Il tasso complessivo di guarigione clinica tra le donne nel gruppo ciprofloxacina che non avevano riportato alcuna UTI precedente nell’anno prima dell’arruolamento era del 96%, mentre nel gruppo cefpodoxime era dell’83%, una differenza marginale che non è stata osservata tra coloro che avevano segnalato 1 o più UTI nell’anno precedente all’iscrizione.
I risultati del tasso di guarigione clinica al primo follow-up, che è avvenuto in media 5 giorni dopo il trattamento, erano del 93% per ciprofloxacina rispetto all’88% per cefpodoxime, mentre il tasso di guarigione microbiologica alla prima visita di controllo, media a 5 giorni dopo il trattamento, è stato del 96% nel gruppo ciprofloxacina, rispetto all’81% nel gruppo cefpodoxime.
Al primo follow-up, è stato riscontrato che il 16% delle donne nel gruppo ciprofloxacina aveva colonizzazione vaginale di E. coli, una presenza di organismi su una superficie o in fluidi corporei senza sintomi, rispetto al 40% nel gruppo cefpodoxime. Secondo i ricercatori, l’effetto differenziale dei due farmaci sulla colonizzazione vaginale di E. coli potrebbe aver influenzato la differenza nei risultati clinici.

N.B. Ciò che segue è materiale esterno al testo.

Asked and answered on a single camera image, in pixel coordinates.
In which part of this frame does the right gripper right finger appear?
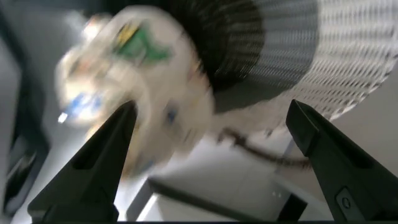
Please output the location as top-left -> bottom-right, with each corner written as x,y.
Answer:
287,99 -> 398,222

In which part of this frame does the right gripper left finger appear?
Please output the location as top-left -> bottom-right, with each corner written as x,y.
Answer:
27,101 -> 138,222

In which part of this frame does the cream printed garment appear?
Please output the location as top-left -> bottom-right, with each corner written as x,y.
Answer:
55,5 -> 218,180

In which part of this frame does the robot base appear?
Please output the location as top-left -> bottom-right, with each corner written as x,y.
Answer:
0,9 -> 308,222

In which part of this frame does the white laundry basket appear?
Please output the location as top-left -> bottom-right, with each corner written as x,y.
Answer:
174,0 -> 398,170

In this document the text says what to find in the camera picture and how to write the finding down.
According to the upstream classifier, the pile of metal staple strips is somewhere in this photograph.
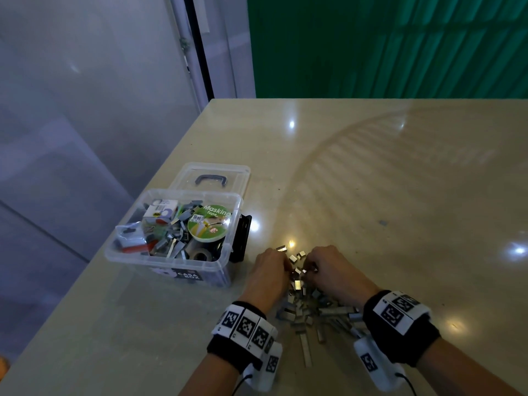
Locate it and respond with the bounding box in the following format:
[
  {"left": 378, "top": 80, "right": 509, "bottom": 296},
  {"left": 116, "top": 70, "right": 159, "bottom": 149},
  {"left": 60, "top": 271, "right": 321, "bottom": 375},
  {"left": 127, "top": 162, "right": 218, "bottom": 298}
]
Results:
[{"left": 274, "top": 243, "right": 372, "bottom": 368}]

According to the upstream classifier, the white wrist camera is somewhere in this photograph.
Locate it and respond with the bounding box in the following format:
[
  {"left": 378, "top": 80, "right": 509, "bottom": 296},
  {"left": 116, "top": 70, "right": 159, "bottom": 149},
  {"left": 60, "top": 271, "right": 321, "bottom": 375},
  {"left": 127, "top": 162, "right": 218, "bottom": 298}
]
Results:
[
  {"left": 246, "top": 342, "right": 284, "bottom": 393},
  {"left": 353, "top": 334, "right": 407, "bottom": 393}
]

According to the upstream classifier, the black camera cable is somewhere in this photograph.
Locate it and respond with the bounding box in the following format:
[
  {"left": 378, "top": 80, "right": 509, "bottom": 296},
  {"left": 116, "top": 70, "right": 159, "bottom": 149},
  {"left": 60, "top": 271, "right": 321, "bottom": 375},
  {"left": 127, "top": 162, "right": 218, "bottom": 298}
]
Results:
[
  {"left": 231, "top": 371, "right": 254, "bottom": 396},
  {"left": 394, "top": 371, "right": 419, "bottom": 396}
]

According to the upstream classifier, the green curtain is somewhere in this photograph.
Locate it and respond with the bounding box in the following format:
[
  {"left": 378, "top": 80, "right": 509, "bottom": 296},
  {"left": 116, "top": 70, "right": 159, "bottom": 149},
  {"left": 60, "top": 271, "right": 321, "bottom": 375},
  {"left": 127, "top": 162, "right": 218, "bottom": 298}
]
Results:
[{"left": 246, "top": 0, "right": 528, "bottom": 100}]

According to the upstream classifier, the black marker wristband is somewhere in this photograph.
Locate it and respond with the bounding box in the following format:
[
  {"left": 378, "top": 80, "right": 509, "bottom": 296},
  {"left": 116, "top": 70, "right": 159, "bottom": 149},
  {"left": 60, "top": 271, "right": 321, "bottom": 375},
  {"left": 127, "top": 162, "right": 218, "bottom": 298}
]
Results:
[
  {"left": 363, "top": 289, "right": 442, "bottom": 365},
  {"left": 206, "top": 301, "right": 282, "bottom": 373}
]

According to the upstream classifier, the person's left hand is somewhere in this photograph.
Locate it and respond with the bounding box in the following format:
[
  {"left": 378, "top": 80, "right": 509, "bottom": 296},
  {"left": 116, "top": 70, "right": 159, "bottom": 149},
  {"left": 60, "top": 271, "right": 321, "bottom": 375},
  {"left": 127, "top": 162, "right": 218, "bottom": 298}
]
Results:
[{"left": 238, "top": 247, "right": 295, "bottom": 317}]

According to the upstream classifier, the person's left forearm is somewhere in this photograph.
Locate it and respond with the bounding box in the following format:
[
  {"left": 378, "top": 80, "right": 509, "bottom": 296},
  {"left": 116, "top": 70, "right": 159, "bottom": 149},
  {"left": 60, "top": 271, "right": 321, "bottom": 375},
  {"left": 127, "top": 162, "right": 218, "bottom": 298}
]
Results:
[{"left": 177, "top": 354, "right": 242, "bottom": 396}]

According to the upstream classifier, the person's right forearm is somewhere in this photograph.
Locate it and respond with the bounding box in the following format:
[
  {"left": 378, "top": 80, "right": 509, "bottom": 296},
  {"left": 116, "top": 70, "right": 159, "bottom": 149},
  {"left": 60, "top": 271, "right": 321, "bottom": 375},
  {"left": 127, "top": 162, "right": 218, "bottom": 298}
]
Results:
[{"left": 416, "top": 338, "right": 516, "bottom": 396}]

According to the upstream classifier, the small clear tape roll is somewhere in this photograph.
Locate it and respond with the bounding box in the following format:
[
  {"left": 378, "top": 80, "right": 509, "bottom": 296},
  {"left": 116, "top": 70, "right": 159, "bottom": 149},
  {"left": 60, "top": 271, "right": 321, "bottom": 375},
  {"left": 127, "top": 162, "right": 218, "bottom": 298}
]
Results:
[{"left": 186, "top": 245, "right": 217, "bottom": 262}]

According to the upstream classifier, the red stapler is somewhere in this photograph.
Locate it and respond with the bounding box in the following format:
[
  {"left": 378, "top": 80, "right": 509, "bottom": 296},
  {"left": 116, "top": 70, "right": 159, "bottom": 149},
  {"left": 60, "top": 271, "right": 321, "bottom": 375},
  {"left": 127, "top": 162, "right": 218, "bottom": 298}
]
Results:
[{"left": 115, "top": 241, "right": 151, "bottom": 254}]

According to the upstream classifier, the black window post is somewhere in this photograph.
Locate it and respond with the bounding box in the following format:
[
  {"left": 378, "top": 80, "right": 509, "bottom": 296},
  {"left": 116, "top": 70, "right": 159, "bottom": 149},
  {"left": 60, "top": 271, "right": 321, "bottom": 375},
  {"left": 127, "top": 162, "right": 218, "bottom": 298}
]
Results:
[{"left": 181, "top": 0, "right": 216, "bottom": 104}]

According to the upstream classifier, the transparent box lid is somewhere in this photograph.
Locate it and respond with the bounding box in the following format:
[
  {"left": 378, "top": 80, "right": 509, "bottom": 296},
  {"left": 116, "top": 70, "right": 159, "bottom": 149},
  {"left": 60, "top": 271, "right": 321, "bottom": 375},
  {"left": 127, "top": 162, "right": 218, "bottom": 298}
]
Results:
[{"left": 169, "top": 162, "right": 252, "bottom": 195}]

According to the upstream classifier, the green sticky note pad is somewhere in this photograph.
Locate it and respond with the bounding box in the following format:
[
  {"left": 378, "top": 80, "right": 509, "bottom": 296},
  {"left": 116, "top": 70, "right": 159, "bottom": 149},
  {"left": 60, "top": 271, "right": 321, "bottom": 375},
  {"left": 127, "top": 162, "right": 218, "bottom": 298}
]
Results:
[{"left": 174, "top": 202, "right": 191, "bottom": 234}]

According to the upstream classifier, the small white staple box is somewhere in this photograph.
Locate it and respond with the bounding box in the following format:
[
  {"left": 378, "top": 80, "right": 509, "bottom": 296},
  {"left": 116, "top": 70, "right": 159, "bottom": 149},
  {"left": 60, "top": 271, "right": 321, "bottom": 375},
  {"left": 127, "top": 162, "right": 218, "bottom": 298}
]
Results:
[{"left": 142, "top": 199, "right": 179, "bottom": 226}]

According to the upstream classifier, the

Essi commentano: «Tra le donne con cistite non complicata, un regime di 3 giorni di cefpodoxime rispetto alla ciprofloxacina non ha soddisfatto i criteri di non inferiorità per ottenere una cura clinica», aggiungendo che questo risultato, insieme alle preoccupazioni sui potenziali effetti avversi ecologici connessi ad altri β-lattamici ad ampio spettro, non raccomanda l’uso di cefpodoxime come antimicrobico di prima linea, riservando i fluorochinoloni per la cistite acuta non complicata.
### Aggiornamenti Recenti e Prospettive Future
Negli ultimi anni, la ricerca sulla resistenza agli antibiotici ha acquisito un’importanza cruciale. Secondo uno studio recente pubblicato nel 2024, l’incidenza di infezioni urinarie resistenti agli antibiotici continua a crescere, con un aumento del 15% rispetto all’anno precedente. Inoltre, i dati suggeriscono che le infezioni da E. coli, causate da ceppi resistenti, rappresentano ora il 50% di tutte le infezioni urinarie nelle donne.
È fondamentale che i professionisti della salute considerino l’uso di test di sensibilità prima di prescrivere antibiotici per le infezioni urinarie, in modo da personalizzare il trattamento e migliorare i tassi di guarigione. La ricerca suggerisce anche che l’uso di probiotici durante e dopo la terapia antibiotica potrebbe aiutare a ripristinare la flora batterica naturale e ridurre il rischio di recidive.
In conclusione, mentre il cefpodoxime potrebbe sembrare un’alternativa promettente, è chiaro che la ciprofloxacina rimane la scelta preferita per il trattamento della cistite non complicata, almeno fino a quando non ci saranno ulteriori prove a sostegno di nuovi approcci terapeutici.